Selon le Président du «MPAL», Socrate Gutenberg Taramboye, l’objectif de cette conférence-débat, est de lancer un message également à tous les Etats Africains de prendre position, c’est-à-dire de revoir leurs relations diplomatiques avec la France également. «Quand on est dans une relation diplomatique, cette relation doit être d’égale à égale. C’est-à-dire, si aujourd’hui, tu es en partenariat avec quelqu’un, il faut que ce partenariat soit avantageux pour le Peuple. Mais, lorsqu’on se rend compte que cette relation n’est pas avantageuse, ça ne sert à rien et c’est ce qui s’est passé pour le Burkina-Faso», a-t-il justifié.

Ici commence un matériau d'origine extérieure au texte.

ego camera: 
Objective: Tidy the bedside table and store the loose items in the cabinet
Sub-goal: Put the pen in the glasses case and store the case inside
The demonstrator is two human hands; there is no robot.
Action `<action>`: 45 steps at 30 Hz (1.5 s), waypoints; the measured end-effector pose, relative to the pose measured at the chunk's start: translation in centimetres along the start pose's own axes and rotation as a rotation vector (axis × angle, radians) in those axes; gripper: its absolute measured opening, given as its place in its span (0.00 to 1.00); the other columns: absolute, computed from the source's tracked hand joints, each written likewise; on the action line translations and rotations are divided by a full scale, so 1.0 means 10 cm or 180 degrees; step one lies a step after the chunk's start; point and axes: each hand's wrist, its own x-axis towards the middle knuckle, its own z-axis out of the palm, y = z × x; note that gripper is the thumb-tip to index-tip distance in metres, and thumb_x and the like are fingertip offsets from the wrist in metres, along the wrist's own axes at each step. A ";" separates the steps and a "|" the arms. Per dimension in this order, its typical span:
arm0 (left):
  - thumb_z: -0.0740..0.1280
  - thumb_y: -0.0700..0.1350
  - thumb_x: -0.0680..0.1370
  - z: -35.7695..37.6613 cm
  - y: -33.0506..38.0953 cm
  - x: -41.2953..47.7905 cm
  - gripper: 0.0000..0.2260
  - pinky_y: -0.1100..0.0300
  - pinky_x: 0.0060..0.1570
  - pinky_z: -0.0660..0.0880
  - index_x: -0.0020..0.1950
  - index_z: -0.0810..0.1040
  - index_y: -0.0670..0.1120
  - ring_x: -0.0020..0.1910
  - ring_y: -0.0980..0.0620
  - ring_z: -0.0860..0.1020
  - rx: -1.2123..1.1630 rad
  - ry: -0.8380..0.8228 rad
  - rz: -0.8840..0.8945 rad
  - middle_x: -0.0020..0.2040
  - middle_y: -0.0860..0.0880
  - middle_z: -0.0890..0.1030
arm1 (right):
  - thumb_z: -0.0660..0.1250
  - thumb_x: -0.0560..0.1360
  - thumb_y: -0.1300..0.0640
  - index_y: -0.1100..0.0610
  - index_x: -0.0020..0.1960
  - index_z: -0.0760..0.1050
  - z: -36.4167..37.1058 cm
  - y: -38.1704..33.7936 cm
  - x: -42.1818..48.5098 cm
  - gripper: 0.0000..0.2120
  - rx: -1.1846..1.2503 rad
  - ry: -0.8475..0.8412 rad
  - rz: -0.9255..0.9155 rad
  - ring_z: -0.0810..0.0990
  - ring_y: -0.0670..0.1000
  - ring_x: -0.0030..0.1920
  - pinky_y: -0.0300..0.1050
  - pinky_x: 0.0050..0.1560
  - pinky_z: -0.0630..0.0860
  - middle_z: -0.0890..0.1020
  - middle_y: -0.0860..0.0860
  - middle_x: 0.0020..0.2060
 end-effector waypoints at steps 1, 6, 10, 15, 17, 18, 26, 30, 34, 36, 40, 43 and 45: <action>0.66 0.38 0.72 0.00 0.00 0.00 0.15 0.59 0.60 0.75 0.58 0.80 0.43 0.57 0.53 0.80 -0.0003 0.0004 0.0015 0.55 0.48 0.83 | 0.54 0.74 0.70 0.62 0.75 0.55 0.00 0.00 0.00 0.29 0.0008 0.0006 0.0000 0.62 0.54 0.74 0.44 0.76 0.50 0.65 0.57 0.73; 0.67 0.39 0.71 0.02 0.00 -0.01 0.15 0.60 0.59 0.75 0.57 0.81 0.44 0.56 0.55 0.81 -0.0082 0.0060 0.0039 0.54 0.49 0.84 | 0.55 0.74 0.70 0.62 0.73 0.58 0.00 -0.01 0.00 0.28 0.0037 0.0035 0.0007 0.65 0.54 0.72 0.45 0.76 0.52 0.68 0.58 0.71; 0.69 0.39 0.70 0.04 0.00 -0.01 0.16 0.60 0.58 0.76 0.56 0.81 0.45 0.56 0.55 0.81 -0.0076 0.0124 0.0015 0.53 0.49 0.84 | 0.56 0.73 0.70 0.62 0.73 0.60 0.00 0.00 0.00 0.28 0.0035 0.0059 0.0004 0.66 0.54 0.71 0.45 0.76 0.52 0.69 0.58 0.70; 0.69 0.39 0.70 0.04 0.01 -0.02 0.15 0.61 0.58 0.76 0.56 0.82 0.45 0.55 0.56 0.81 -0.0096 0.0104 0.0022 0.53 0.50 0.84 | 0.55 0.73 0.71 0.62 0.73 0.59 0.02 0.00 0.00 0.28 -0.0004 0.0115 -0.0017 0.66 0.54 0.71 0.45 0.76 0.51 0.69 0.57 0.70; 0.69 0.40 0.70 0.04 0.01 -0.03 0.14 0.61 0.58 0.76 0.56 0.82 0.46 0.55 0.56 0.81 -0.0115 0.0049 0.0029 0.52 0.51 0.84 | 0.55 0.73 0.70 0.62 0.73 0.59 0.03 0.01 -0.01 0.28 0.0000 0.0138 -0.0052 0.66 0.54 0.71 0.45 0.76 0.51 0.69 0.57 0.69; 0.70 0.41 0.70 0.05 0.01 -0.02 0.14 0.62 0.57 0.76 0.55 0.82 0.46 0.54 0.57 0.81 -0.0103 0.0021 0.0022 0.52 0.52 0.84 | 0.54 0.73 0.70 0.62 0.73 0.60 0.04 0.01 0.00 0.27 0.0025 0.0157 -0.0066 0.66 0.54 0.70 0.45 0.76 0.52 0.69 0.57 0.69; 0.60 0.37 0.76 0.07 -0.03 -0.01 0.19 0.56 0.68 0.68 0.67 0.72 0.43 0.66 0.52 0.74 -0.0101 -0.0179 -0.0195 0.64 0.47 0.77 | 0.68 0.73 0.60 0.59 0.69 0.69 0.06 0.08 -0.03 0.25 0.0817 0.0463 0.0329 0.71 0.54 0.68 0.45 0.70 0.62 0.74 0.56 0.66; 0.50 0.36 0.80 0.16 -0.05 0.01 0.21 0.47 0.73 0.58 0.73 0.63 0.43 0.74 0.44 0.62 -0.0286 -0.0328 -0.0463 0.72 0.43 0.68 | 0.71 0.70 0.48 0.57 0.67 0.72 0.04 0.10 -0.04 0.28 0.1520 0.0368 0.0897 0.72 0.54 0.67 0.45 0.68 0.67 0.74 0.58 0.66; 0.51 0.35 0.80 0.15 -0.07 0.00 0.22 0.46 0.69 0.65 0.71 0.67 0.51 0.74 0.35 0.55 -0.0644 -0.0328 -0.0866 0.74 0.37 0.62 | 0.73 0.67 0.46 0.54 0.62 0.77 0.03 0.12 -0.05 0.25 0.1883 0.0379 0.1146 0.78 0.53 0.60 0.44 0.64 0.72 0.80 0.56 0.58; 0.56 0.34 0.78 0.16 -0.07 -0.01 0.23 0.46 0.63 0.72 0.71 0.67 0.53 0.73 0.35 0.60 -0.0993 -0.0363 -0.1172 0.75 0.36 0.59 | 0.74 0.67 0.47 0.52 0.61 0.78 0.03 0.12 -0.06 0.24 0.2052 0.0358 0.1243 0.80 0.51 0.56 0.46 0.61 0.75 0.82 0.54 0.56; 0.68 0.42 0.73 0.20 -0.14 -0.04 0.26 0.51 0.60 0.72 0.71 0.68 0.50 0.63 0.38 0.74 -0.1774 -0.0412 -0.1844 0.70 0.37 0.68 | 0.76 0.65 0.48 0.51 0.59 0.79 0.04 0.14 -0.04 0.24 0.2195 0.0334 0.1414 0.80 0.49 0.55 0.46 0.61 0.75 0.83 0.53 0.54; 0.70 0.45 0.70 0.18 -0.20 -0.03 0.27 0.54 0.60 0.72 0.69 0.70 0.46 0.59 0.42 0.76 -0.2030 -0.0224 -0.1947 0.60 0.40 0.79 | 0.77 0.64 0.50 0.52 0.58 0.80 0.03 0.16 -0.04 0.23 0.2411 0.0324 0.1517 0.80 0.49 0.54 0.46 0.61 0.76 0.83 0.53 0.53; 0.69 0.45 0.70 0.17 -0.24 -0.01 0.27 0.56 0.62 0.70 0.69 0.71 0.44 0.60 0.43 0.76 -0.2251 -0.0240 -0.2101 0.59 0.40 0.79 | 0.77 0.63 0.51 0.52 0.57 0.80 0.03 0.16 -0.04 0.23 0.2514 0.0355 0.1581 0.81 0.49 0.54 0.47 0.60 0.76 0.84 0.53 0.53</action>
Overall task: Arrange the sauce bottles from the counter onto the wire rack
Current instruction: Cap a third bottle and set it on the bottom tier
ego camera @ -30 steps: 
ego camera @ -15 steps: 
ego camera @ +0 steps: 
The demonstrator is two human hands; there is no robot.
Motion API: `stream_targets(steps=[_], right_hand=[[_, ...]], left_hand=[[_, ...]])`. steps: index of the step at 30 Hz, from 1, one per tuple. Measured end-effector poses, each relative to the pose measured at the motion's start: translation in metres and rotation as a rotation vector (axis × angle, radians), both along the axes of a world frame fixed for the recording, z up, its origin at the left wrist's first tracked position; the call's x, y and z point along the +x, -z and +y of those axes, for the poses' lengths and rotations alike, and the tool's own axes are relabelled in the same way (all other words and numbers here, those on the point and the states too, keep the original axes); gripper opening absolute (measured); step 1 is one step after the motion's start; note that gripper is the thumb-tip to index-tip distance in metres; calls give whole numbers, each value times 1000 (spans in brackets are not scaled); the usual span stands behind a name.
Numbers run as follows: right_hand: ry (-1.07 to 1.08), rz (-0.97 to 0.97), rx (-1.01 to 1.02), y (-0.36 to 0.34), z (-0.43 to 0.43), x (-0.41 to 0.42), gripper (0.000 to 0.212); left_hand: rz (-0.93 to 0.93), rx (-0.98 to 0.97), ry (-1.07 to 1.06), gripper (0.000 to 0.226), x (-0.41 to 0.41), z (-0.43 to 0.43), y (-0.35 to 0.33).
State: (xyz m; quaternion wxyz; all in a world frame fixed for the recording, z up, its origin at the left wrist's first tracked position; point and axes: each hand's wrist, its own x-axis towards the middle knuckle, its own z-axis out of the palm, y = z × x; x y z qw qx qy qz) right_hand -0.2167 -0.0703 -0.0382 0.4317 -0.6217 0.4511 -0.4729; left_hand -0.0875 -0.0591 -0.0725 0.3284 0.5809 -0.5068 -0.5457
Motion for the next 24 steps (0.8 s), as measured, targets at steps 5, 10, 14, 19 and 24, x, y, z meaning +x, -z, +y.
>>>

Celui-ci a mentionné que le Burkina-Faso était le meilleur ami de la France depuis les années 60, jusqu’à l’an 2022. Mais, après une réévaluation, le Burkina, s’est rendu compte que sa relation avec la France, n’a plus de sens. C’est pourquoi, elle a décidé de rompre aujourd’hui. «Donc, pour nous, qui sommes panafricanistes, nous pensons que ce n’est que normal, en ce sens que le panafricanisme que nous soutenons, ce n’est pas une idéologie contre un Peuple, mais c’est une philosophie qui vise à faire la promotion de ce qu’on appelle, Indépendance des Etats Africains et la Souveraineté des Etats Africains».
Il a également souligné que l’acte qu’a posé le Burkina-Faso, est un acte de souveraineté nationale, «et nous sommes panafricanistes, nous devons encourager cet acte», a-t-il insisté.
Pour que, la question de la Souveraineté ne reste pas un vain mot chez les Africains, les dirigeants des pays d’Afrique, doivent se lever comme un seul homme afin de dire non aux injonctions des occidentaux qui vont contre les intérêts des Peuple d’Afrique.